Routing cross-region reads requires knowing which replicas are current enough for a given query. Two complementary tools handle this: proxy-layer lag filtering and session-level LSN tracking for read-your-writes consistency.

HAProxy with PostgreSQL Health Check

HAProxy’s native pgsql-check verifies that a backend is accepting connections as a valid PostgreSQL server. Combine it with an external health-check script that queries pg_stat_replication or a Prometheus exporter to dynamically remove lagging backends.

haproxy
# haproxy.cfg — read replica backend with PostgreSQL health checks
backend pg_read_pool
  mode tcp
  balance leastconn
  option pgsql-check user monitor    # requires a 'monitor' role in pg_hba.conf

  # Declare replicas; use 'check' to enable the pgsql-check above
  # 'inter 2s fall 3 rise 2' — check every 2s, eject after 3 failures, restore after 2 successes
  server us-east-replica  10.0.1.10:5432 check inter 2s fall 3 rise 2
  server eu-west-replica  10.0.2.10:5432 check inter 2s fall 3 rise 2
  server ap-south-replica 10.0.3.10:5432 check inter 2s fall 3 rise 2

For lag-aware ejection, pair this with a health-check endpoint script that returns HTTP 503 when pg_replication_lag_seconds > 10, and switch HAProxy to option httpchk against that endpoint.

ProxySQL Lag-Threshold Routing (MySQL)

ProxySQL’s max_replication_lag per query rule implements lag filtering natively. Route reads to the replica hostgroup and fall back to the primary when lag exceeds the threshold.

sql
-- ProxySQL admin: lag-aware read routing
INSERT INTO mysql_query_rules
  (rule_id, active, match_digest, destination_hostgroup, max_replication_lag, apply)
VALUES
  (10, 1, '^SELECT', 20, 5, 1),    -- reads → replica hostgroup 20 if lag < 5 s
  (11, 1, '^SELECT', 10, 3600, 1); -- fallback → primary hostgroup 10 if lag ≥ 5 s

LOAD MYSQL QUERY RULES TO RUNTIME;
SAVE MYSQL QUERY RULES TO DISK;

Read-Your-Writes via LSN Tracking

When a write completes, capture the primary’s current LSN (SELECT pg_current_wal_lsn() in PostgreSQL or @@gtid_executed in MySQL) and store it in the user session. On subsequent reads, route only to replicas where the applied LSN is at or beyond the session LSN:

sql
-- PostgreSQL: check if replica has applied up to the required LSN before reading
SELECT pg_last_wal_replay_lsn() >= $1::pg_lsn AS is_current;

If no replica is current enough, fall back to the primary with a connection-pool circuit breaker to prevent write-path saturation. Routing queries by data freshness requirements covers the full fallback decision tree.

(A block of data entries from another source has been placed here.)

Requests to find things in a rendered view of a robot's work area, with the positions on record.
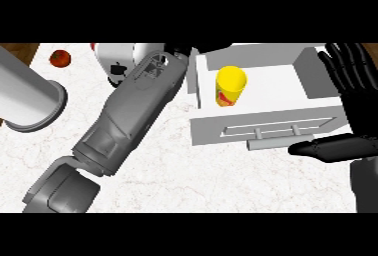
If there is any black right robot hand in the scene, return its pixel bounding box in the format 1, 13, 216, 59
286, 43, 378, 164

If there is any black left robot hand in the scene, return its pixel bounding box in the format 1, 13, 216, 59
164, 43, 233, 57

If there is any white open drawer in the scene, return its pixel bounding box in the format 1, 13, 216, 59
186, 43, 346, 118

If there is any red tomato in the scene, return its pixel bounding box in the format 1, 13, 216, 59
47, 49, 72, 69

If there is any grey cylindrical appliance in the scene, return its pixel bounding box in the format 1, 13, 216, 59
0, 45, 69, 134

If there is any grey drawer front with handle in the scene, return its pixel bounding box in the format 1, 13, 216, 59
189, 105, 354, 151

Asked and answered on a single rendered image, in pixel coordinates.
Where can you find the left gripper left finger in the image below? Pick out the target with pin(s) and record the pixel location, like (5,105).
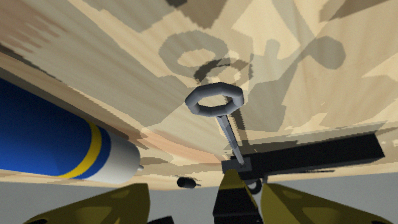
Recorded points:
(126,205)

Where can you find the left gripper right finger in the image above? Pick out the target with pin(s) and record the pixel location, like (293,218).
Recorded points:
(284,205)

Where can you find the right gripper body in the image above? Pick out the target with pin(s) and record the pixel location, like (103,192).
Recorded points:
(234,206)

Clock Synchronization and Temporal Consistency

Timestamp drift across regions breaks ordering guarantees and complicates audit trails. Enforce UTC at both application and database layers (timezone = 'UTC' in postgresql.conf). OS-level timezone conversions introduce silent ordering errors during DST transitions.

Clock skew directly impacts logical replication ordering. When skew exceeds 50 ms, logical decoding may misorder events and generate incorrect conflict-resolution decisions. Deploy chrony with iburst and maxpoll 10 to maintain sub-millisecond synchronization:

ini
# /etc/chrony.conf — sub-millisecond NTP for database hosts
server 169.254.169.123 prefer iburst  # AWS Time Sync Service (or equivalent cloud NTP)
maxpoll 10
makestep 1.0 3
rtcsync

For application-side reconciliation, track an explicit updated_at column alongside LSN metadata rather than relying on wall-clock ordering alone.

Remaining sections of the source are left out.